#### Problem description:
Which lines run from the one containing "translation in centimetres" to the end of the entries? Quote them exactly, and nothing else.

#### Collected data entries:
--- START ---
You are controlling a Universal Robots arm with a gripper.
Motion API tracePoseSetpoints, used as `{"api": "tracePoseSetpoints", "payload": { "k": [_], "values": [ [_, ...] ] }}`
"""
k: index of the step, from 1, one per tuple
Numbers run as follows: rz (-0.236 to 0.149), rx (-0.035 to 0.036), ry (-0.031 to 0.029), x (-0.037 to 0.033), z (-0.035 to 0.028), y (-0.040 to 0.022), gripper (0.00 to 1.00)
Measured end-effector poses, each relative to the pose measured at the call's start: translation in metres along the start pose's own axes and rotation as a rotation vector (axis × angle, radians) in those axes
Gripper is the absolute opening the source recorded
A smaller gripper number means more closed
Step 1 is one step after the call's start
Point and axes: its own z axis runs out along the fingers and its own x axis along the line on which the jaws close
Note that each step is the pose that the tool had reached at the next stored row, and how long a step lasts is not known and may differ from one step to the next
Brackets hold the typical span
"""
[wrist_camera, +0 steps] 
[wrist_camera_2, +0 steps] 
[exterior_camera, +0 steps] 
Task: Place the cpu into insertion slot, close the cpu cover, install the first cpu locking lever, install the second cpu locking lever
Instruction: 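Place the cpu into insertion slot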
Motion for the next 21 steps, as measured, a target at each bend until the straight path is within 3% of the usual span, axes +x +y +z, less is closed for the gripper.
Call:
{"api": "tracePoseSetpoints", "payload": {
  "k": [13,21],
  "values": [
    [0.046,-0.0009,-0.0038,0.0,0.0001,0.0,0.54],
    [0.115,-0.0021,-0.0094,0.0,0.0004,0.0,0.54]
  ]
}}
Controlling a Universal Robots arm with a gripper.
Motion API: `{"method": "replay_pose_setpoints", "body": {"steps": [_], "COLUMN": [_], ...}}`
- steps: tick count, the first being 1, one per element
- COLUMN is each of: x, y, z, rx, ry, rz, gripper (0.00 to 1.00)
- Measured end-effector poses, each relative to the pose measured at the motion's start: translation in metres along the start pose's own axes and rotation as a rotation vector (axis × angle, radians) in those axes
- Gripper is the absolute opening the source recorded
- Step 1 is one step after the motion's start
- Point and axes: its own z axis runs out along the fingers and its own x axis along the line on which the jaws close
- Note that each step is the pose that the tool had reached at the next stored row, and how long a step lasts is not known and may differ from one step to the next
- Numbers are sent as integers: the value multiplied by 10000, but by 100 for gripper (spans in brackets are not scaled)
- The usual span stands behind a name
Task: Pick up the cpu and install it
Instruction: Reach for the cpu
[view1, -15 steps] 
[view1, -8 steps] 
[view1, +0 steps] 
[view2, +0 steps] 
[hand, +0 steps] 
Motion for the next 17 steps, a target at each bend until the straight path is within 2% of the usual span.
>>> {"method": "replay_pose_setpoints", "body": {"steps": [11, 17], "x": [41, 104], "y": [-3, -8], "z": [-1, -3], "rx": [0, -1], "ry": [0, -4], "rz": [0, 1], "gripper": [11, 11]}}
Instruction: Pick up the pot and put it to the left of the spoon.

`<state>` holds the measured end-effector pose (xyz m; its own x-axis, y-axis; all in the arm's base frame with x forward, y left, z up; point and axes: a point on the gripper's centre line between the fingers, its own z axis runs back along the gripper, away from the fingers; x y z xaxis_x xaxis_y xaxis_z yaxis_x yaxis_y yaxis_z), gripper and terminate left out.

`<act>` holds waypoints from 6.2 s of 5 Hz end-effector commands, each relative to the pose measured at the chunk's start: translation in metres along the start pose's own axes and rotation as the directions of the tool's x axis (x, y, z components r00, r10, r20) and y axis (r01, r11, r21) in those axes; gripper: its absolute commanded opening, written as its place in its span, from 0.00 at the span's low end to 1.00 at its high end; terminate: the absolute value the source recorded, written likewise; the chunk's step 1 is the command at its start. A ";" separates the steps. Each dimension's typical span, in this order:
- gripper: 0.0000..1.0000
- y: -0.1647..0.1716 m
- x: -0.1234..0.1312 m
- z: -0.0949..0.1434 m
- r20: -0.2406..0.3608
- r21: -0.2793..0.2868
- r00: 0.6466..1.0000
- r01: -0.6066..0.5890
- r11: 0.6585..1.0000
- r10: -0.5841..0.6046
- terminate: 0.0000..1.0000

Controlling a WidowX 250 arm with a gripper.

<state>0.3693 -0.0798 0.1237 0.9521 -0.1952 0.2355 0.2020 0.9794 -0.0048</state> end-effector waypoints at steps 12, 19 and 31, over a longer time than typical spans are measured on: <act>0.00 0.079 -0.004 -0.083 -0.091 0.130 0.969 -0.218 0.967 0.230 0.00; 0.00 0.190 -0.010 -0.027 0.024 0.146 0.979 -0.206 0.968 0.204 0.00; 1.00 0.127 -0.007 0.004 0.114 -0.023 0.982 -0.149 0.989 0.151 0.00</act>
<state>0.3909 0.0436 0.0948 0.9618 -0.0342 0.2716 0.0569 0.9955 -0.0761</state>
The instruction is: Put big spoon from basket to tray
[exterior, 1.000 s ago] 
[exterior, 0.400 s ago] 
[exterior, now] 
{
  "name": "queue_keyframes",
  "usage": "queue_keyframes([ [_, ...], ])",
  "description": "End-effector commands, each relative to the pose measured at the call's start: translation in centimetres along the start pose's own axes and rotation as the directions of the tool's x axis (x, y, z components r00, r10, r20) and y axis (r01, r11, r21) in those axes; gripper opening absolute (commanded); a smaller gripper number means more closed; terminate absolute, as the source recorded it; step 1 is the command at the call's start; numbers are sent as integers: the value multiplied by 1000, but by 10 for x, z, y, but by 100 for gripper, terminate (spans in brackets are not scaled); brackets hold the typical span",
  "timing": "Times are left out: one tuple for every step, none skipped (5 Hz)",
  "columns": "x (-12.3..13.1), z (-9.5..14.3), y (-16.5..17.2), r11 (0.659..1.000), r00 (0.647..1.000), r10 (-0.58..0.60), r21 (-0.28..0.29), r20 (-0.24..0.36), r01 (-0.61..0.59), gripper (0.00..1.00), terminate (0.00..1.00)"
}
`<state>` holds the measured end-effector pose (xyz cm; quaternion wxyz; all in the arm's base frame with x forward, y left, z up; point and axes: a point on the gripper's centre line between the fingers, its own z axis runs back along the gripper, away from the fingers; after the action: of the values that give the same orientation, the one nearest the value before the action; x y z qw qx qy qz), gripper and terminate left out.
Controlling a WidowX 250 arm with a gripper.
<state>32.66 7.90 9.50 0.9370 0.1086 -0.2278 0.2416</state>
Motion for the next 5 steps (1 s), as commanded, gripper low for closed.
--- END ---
#### Task result:
  "description": "End-effector commands, each relative to the pose measured at the call's start: translation in centimetres along the start pose's own axes and rotation as the directions of the tool's x axis (x, y, z components r00, r10, r20) and y axis (r01, r11, r21) in those axes; gripper opening absolute (commanded); a smaller gripper number means more closed; terminate absolute, as the source recorded it; step 1 is the command at the call's start; numbers are sent as integers: the value multiplied by 1000, but by 10 for x, z, y, but by 100 for gripper, terminate (spans in brackets are not scaled); brackets hold the typical span",
  "timing": "Times are left out: one tuple for every step, none skipped (5 Hz)",
  "columns": "x (-12.3..13.1), z (-9.5..14.3), y (-16.5..17.2), r11 (0.659..1.000), r00 (0.647..1.000), r10 (-0.58..0.60), r21 (-0.28..0.29), r20 (-0.24..0.36), r01 (-0.61..0.59), gripper (0.00..1.00), terminate (0.00..1.00)"
}
`<state>` holds the measured end-effector pose (xyz cm; quaternion wxyz; all in the arm's base frame with x forward, y left, z up; point and axes: a point on the gripper's centre line between the fingers, its own z axis runs back along the gripper, away from the fingers; after the action: of the values that give the same orientation, the one nearest the value before the action; x y z qw qx qy qz), gripper and terminate left out.
Controlling a WidowX 250 arm with a gripper.
<state>32.66 7.90 9.50 0.9370 0.1086 -0.2278 0.2416</state>
Motion for the next 5 steps (1 s), as commanded, gripper low for closed.

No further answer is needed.